The imagination is a curious thing. We can see potential futures in our mind before they happen. Stop and think about this for a moment. This is an odd ability that we have. Science fiction writers have been showing us future worlds for some time and slowly many of their visions are now our reality. 

However storytellers no longer need to look 200 years or even 50 years into the future to create colourful or shocking portraits of the future. Science fiction TV shows such as Black Mirror and Years and Years paint technology related scenarios that are possible in a relatively near future, or even now. Perhaps even more strikingly, non-fiction television and news can seem like science fiction. Videos of robots dancing, walking up stairs, telling jokes and looking after older people are all being streamed onto ur devices right now. Reality in many ways has caught up with science fiction.

A significant moment in 2020 was the release of previously classified US video footage of UFOs. Where US pilots film an unidentified flying object behaving in a way that is impossible with current human technology. This phenomenon is currently unexplained. We are now living in a world where it is not beyond the realms of possibility to believe that these were space ships from the future. We simply do not know. Our imagination, reality and fictional narratives are all now in one place. Technology is our reality. While technology is indistinguishable from fiction.

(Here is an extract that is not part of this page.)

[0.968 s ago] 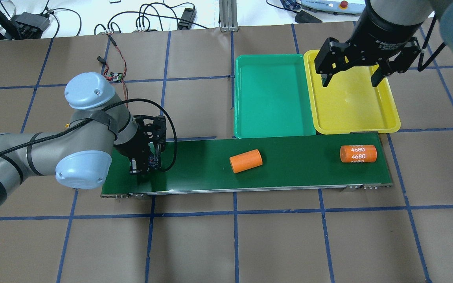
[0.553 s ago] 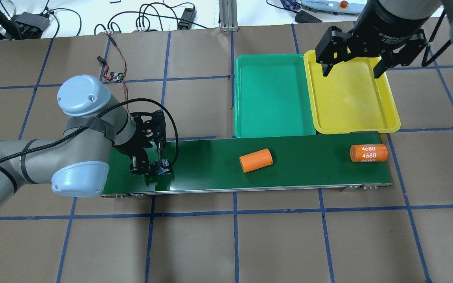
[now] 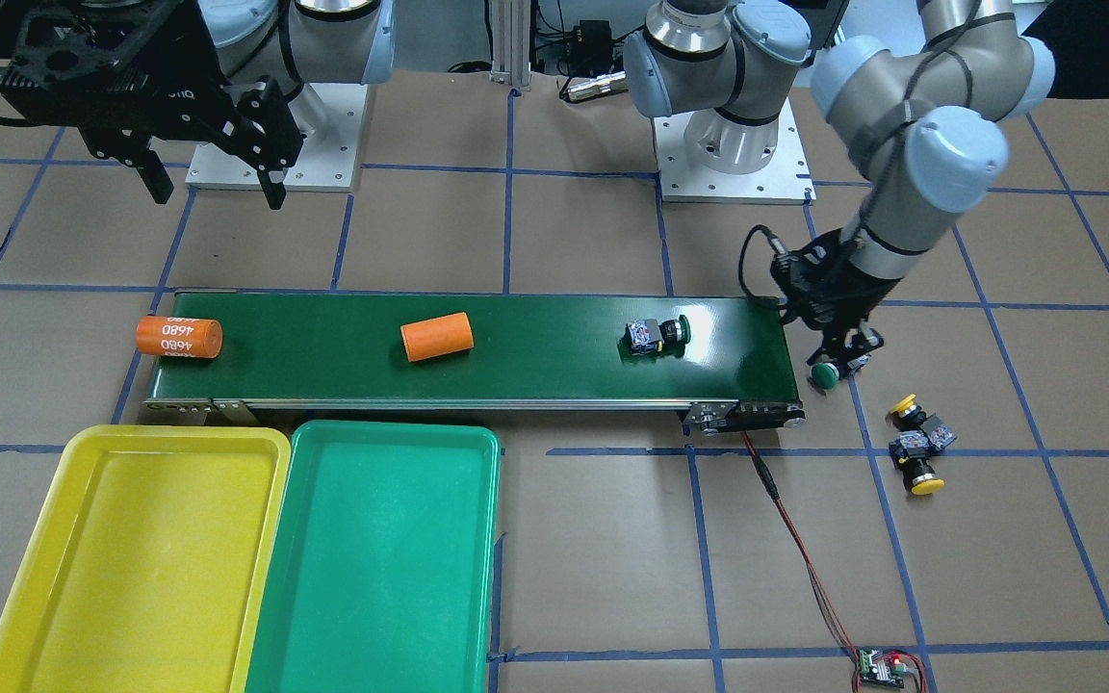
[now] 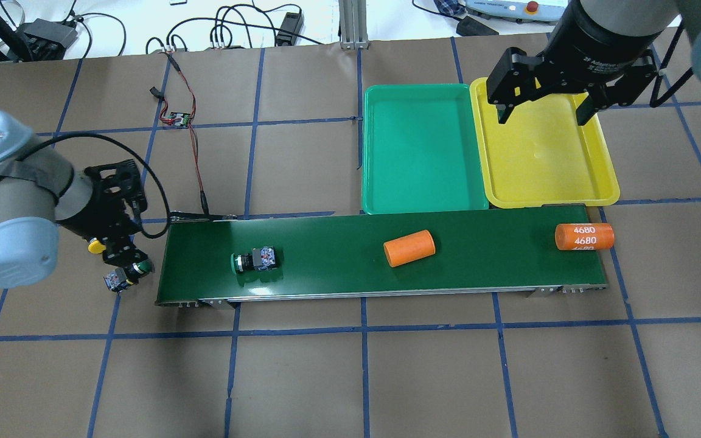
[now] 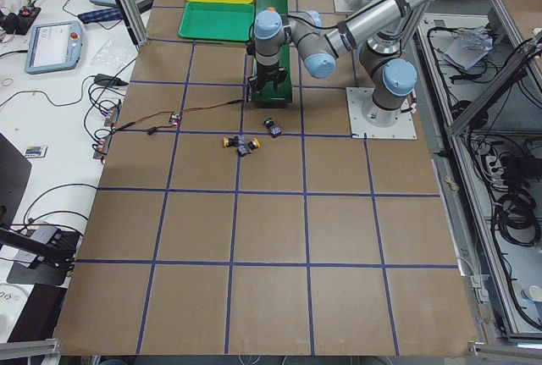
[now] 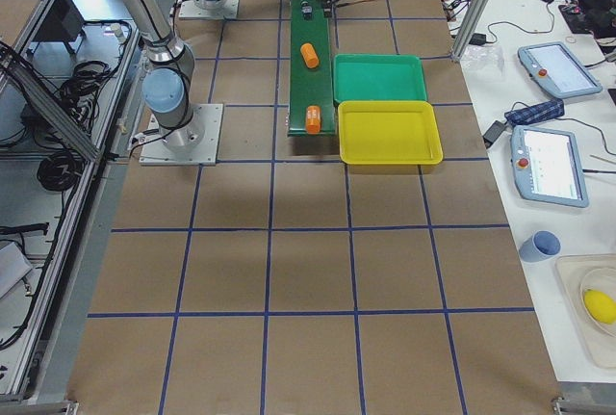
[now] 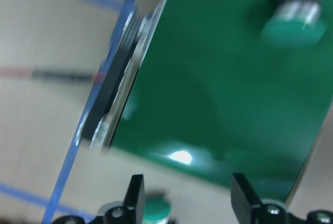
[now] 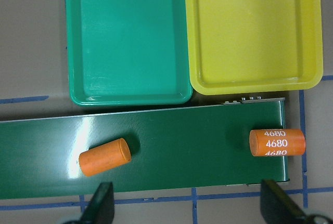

This brings me nicely onto simulation theory. The theory proposes that we are in fact not real, the real world is out there and we are just part of a computer simulation, made by someone who is actually in the real world. This idea has been around in different forms for thousands of years. It is a compelling idea that we keep coming back to. Life continues to be a mystery, as is technology and all the things we keep discovering in this world. Will the human race one day be erased, to be replaced with cyborgs and machines that live in a world where the difference between reality and virtual reality is almost non existent? Perhaps. But let’s take advantage of this special opportunity now to be a human in the real world. Being a human is such a rear and strange opportunity. Let’s make the most of it.